Schematic of the A. cellulolyticus 11B genome. The outermost circle gives the genome coordinates. The next two inner rings show the predicted genes on the leading (outer circle) and the lagging (inner circle) strands. Color scheme is as follows: dark gray, hypothetical proteins; light gray, conserved hypothetical and unknown function; brown, general function prediction; red, replication and repair; green, energy metabolism; blue, carbon and carbohydrate metabolism; cyan, lipid metabolism; magenta, transcription; yellow, translation; orange, amino acid metabolism; pink, metabolism of cofactors and vitamins; light red, purine and pyrimidine metabolism; lavender, signal transduction; sky blue, cellular processes; pale green, structural RNAs. Ring 4 displays the positions of the glycoside hydrolases (black bars), the three GIs (triangles), the flagellar biosynthetic genes (red star) , and the rRNA operon (blue star). Ring 5 shows the G+C content along the genome. The innermost ring, ring 6, displays the GC skew.

Figure 2.

Genomic signature plot. A sliding window plot of the percent G+C content (top line, y-axis on the left) as well as the deviation in genomic signature (ΔGS; bottom line, secondary y-axis on right) along the chromosome. Regions 1, 2, and 3 on the plot indicate the location of the three GIs: GI1, GI2, and GI3, respectively. Arrow indicates the location of the flagellar and motility genes.

Figure 3.

Synteny and gene organization of the flagellar biosynthetic genes in actinobacteria. The A. cellulolyticus locus Acel_0827-Acel_0864 is displayed; the syntenic region ranges from Acel_0829 to Acel_0861. Ace, Kra, Lxy, and Noc denote A. cellulolyticus, K. radiotolerans, L. xyli, and Nocardioides sp. JS614, respectively. Chromosomal gene organization from each of the completely assembled genomes is shown, except in the case of K. radiotolerans, for which genes from two different contigs are shown.

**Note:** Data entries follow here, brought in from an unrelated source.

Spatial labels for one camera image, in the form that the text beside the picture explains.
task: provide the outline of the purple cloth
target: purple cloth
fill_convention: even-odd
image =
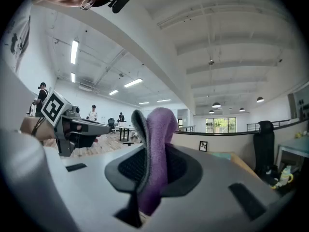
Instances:
[[[160,193],[168,184],[168,170],[165,144],[170,143],[177,129],[177,120],[167,108],[156,108],[147,117],[149,145],[147,146],[149,177],[142,192],[138,195],[140,210],[151,215],[160,204]]]

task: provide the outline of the office chair
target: office chair
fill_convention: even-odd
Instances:
[[[110,118],[108,120],[108,126],[110,127],[110,134],[112,133],[116,134],[116,132],[113,131],[113,129],[115,129],[115,120],[113,118]]]
[[[260,121],[259,132],[253,136],[255,151],[255,173],[270,185],[276,184],[275,178],[280,178],[277,166],[274,164],[274,126],[270,121]],[[285,165],[294,165],[294,161],[282,160]]]

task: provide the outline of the framed photo
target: framed photo
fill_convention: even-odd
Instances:
[[[208,142],[206,141],[199,141],[199,150],[200,151],[207,151],[207,144]]]

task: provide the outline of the ceiling
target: ceiling
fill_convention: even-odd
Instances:
[[[77,87],[82,84],[99,95],[138,106],[163,99],[181,102],[143,63],[102,33],[51,9],[36,7],[36,16],[43,19],[42,40],[48,44],[58,79],[71,82],[75,73]],[[73,40],[80,43],[75,65],[70,62]],[[124,87],[138,78],[143,82]],[[115,89],[119,92],[109,96]]]
[[[291,63],[297,65],[299,39],[277,0],[138,1],[174,43],[196,106],[205,108],[197,111],[214,102],[230,113],[250,110],[253,97],[269,101],[300,81],[282,83],[296,75]]]

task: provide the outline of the floor
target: floor
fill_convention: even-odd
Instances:
[[[104,154],[106,152],[128,147],[128,145],[124,145],[123,142],[119,141],[119,132],[116,132],[116,134],[101,135],[97,139],[98,142],[93,143],[92,146],[89,148],[75,149],[70,157],[84,157],[84,156]],[[129,138],[129,140],[131,142],[134,142],[135,144],[140,143],[140,139],[137,138],[133,139]],[[49,139],[44,141],[44,146],[53,147],[58,150],[58,146],[56,144],[55,139]]]

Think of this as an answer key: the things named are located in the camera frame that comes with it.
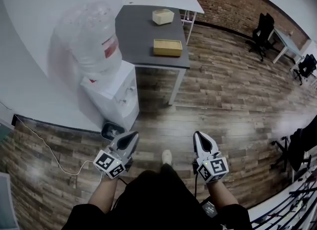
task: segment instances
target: brick wall
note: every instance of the brick wall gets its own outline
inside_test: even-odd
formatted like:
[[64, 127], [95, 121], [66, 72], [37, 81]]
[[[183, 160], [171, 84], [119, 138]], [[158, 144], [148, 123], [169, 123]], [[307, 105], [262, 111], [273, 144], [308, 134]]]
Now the brick wall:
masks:
[[307, 35], [287, 15], [274, 7], [268, 0], [198, 0], [205, 14], [197, 14], [197, 20], [226, 27], [252, 36], [257, 28], [260, 13], [269, 13], [275, 21], [275, 27], [288, 34], [294, 31], [292, 39], [300, 49]]

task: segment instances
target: plastic water bottle
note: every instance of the plastic water bottle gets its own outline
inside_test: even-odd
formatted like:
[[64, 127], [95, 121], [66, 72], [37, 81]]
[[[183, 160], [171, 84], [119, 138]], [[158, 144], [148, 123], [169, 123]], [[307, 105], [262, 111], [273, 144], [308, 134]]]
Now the plastic water bottle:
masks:
[[71, 50], [84, 75], [91, 82], [118, 71], [122, 55], [115, 34], [115, 18], [104, 2], [94, 2], [69, 10], [56, 33]]

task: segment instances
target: white cable
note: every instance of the white cable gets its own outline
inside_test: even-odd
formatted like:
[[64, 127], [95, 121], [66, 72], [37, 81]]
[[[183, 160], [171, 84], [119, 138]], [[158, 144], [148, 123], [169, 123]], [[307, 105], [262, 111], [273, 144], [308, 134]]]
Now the white cable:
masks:
[[34, 133], [38, 138], [42, 139], [42, 141], [44, 142], [44, 144], [50, 149], [51, 153], [53, 154], [53, 156], [54, 156], [54, 158], [55, 158], [55, 160], [56, 160], [56, 162], [57, 162], [57, 164], [59, 165], [60, 169], [61, 169], [64, 173], [70, 174], [70, 175], [79, 175], [81, 169], [83, 168], [83, 166], [84, 166], [87, 162], [93, 162], [93, 161], [85, 161], [85, 162], [83, 163], [83, 165], [81, 166], [80, 170], [78, 171], [78, 173], [69, 173], [69, 172], [65, 171], [65, 170], [62, 168], [62, 166], [60, 165], [60, 163], [59, 163], [57, 157], [55, 156], [55, 154], [54, 154], [54, 152], [53, 152], [53, 150], [51, 149], [51, 147], [50, 147], [49, 145], [47, 145], [47, 143], [45, 142], [45, 140], [44, 140], [43, 138], [41, 138], [41, 137], [40, 137], [37, 133], [35, 133], [33, 130], [31, 130], [28, 126], [26, 126], [26, 125], [24, 124], [24, 122], [22, 122], [21, 119], [20, 119], [17, 115], [15, 115], [15, 116], [16, 116], [16, 118], [18, 118], [18, 120], [24, 125], [24, 127], [26, 127], [27, 129], [29, 129], [29, 130], [30, 130], [32, 133]]

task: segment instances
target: wooden tray
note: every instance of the wooden tray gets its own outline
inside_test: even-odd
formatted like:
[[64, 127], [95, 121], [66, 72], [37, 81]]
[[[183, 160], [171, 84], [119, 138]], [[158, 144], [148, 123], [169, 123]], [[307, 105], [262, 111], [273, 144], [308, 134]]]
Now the wooden tray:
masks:
[[182, 50], [181, 41], [154, 39], [153, 53], [156, 56], [180, 57]]

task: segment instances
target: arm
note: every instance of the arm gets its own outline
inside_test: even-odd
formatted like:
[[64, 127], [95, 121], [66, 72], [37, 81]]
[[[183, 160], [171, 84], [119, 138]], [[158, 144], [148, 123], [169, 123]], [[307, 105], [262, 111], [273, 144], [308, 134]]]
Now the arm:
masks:
[[109, 212], [113, 203], [117, 182], [117, 178], [110, 179], [104, 177], [89, 199], [88, 204], [96, 205], [103, 213]]
[[207, 188], [216, 210], [226, 205], [239, 204], [238, 200], [230, 193], [221, 181], [207, 183]]

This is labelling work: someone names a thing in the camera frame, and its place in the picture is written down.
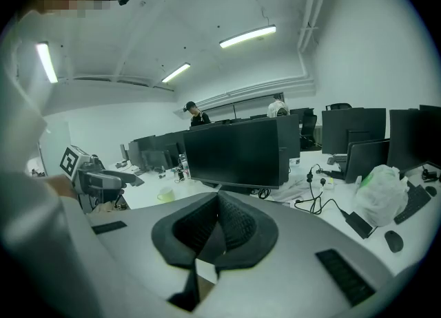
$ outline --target office desk
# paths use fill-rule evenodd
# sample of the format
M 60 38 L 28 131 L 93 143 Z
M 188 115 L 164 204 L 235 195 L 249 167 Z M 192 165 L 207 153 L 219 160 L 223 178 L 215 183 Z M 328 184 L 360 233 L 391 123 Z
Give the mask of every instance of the office desk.
M 291 174 L 294 175 L 295 173 L 301 173 L 306 175 L 315 164 L 319 164 L 324 170 L 338 170 L 337 164 L 327 164 L 328 157 L 330 157 L 330 155 L 322 154 L 321 151 L 303 151 L 300 153 L 300 163 L 297 165 L 291 163 Z M 426 165 L 425 167 L 429 170 L 433 169 L 430 165 Z M 126 172 L 133 172 L 134 169 L 137 168 L 129 168 Z M 324 177 L 324 175 L 317 174 L 315 170 L 317 170 L 317 167 L 313 170 L 314 179 Z M 423 186 L 431 185 L 435 187 L 438 191 L 436 197 L 432 198 L 428 204 L 408 220 L 399 225 L 392 222 L 389 225 L 379 227 L 365 240 L 363 240 L 345 222 L 345 219 L 333 202 L 328 203 L 320 215 L 312 216 L 319 216 L 354 241 L 363 245 L 374 253 L 394 275 L 397 275 L 403 269 L 415 264 L 424 257 L 429 249 L 430 243 L 435 237 L 441 221 L 441 184 L 438 181 L 429 184 L 423 183 L 421 180 L 421 171 L 422 168 L 418 168 L 408 173 L 407 176 L 409 177 L 409 180 L 416 186 L 422 184 Z M 124 198 L 131 209 L 162 204 L 156 196 L 158 195 L 159 190 L 163 187 L 173 188 L 177 200 L 198 193 L 213 192 L 217 190 L 194 180 L 185 180 L 176 184 L 171 171 L 167 171 L 166 177 L 163 179 L 159 179 L 158 174 L 152 172 L 144 173 L 139 177 L 144 180 L 144 184 L 138 187 L 128 185 L 125 189 Z M 353 196 L 356 192 L 355 184 L 346 184 L 343 180 L 334 181 L 334 190 L 324 190 L 322 194 L 322 204 L 324 204 L 329 198 L 333 198 L 342 210 L 351 213 L 355 210 L 353 201 Z M 319 194 L 318 189 L 313 189 L 313 192 L 315 196 Z M 302 197 L 304 199 L 310 199 L 310 195 L 310 191 L 308 190 L 302 194 Z M 311 203 L 308 202 L 305 204 L 299 204 L 299 206 L 309 208 L 310 204 Z M 287 211 L 299 210 L 295 208 L 287 208 Z M 398 253 L 392 253 L 384 239 L 384 234 L 389 230 L 395 231 L 403 238 L 404 248 Z M 214 267 L 211 264 L 198 260 L 196 265 L 200 276 L 211 282 L 216 282 Z

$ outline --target white cup
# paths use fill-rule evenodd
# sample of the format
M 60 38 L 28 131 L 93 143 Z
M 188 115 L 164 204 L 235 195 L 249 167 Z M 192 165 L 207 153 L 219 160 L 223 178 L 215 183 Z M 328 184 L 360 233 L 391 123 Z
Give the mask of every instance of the white cup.
M 164 187 L 159 191 L 158 199 L 162 200 L 164 203 L 173 202 L 174 201 L 174 192 L 170 187 Z

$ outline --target plastic bag
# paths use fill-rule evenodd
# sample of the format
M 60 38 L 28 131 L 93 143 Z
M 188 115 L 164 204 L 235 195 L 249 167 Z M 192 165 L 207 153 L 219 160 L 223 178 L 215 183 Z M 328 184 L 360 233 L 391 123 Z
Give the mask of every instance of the plastic bag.
M 407 205 L 407 178 L 395 167 L 380 165 L 361 182 L 355 195 L 358 211 L 373 226 L 388 225 Z

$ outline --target ceiling light
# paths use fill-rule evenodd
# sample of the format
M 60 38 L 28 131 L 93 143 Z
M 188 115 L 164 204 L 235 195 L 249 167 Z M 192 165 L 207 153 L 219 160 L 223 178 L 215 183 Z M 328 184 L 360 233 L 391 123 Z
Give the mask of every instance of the ceiling light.
M 240 43 L 241 41 L 245 41 L 248 39 L 256 38 L 257 36 L 262 36 L 265 34 L 274 33 L 276 31 L 275 25 L 269 25 L 268 27 L 259 28 L 255 30 L 251 30 L 249 32 L 239 34 L 237 36 L 233 36 L 232 38 L 226 39 L 224 41 L 221 41 L 219 45 L 223 48 L 229 47 L 231 45 Z
M 180 74 L 181 72 L 184 72 L 187 68 L 190 67 L 189 63 L 184 63 L 182 66 L 180 66 L 175 72 L 173 72 L 172 74 L 170 74 L 168 77 L 163 79 L 163 83 L 166 83 L 168 81 L 170 81 L 172 78 L 176 77 L 178 74 Z
M 52 60 L 50 59 L 48 43 L 38 43 L 37 51 L 39 53 L 41 63 L 43 64 L 43 68 L 48 75 L 49 81 L 51 83 L 58 83 L 58 79 L 54 71 L 54 66 L 52 65 Z

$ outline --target black office chair
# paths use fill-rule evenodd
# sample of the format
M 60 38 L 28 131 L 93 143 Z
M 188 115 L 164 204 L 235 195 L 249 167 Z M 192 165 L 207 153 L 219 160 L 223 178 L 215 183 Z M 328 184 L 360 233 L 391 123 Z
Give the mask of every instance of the black office chair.
M 284 109 L 283 107 L 281 107 L 277 111 L 277 117 L 279 117 L 279 116 L 288 116 L 288 111 L 286 109 Z
M 300 149 L 309 149 L 316 144 L 314 138 L 316 123 L 317 115 L 303 115 L 302 131 L 300 133 Z
M 351 109 L 351 108 L 352 106 L 348 103 L 337 103 L 326 106 L 326 110 L 343 110 L 343 109 Z

Therefore, the true order of the whole region in K. radiotolerans remains unclear. Synteny between the different chromosomal regions is indicated by green lines (for genes on the same strand) and red lines (for genes on opposite strands). The gene sizes in the different organisms are not drawn to scale. Also, the K. radiotolerans genes are colored differently than the genes in the other three organisms.

Figure 4.

Plot of the G+C content of noncoding RNAs (rRNA + tRNAs) versus the G+C of genome in prokaryotes. The following shapes and shades are used for distinguishing the organisms: black circles, hyperthermophiles; dark gray circles, thermophiles; open circles, mesophiles; filled squares, psychrophiles; inverted gray triangle, A. cellulolyticus; gray triangle, T. fusca; inverted open triangles, two Frankia sp. (ACN14a, CcI3), and open triangles, two Streptomyces sp. (S. avermitilis, S. coelicolor). Black lines represent the regression line and 95% confidence intervals, computed for the mesophiles.

Figure 5.

Reduced dimensionality plot of PCA of amino acid usage in ribosomal proteins in 409 prokaryotes. The following shapes and shades are used for distinguishing the organisms: black circles, hyperthermophiles; dark gray circles, thermophiles; open circles, mesophiles; black squares, psychrophiles; inverted gray triangle, A. cellulolyticus; gray triangle, T. fusca; inverted open triangles, two Frankia sp. (ACN14a, CcI3), and open triangles, two Streptomyces sp. (S. avermitilis, S. coelicolor).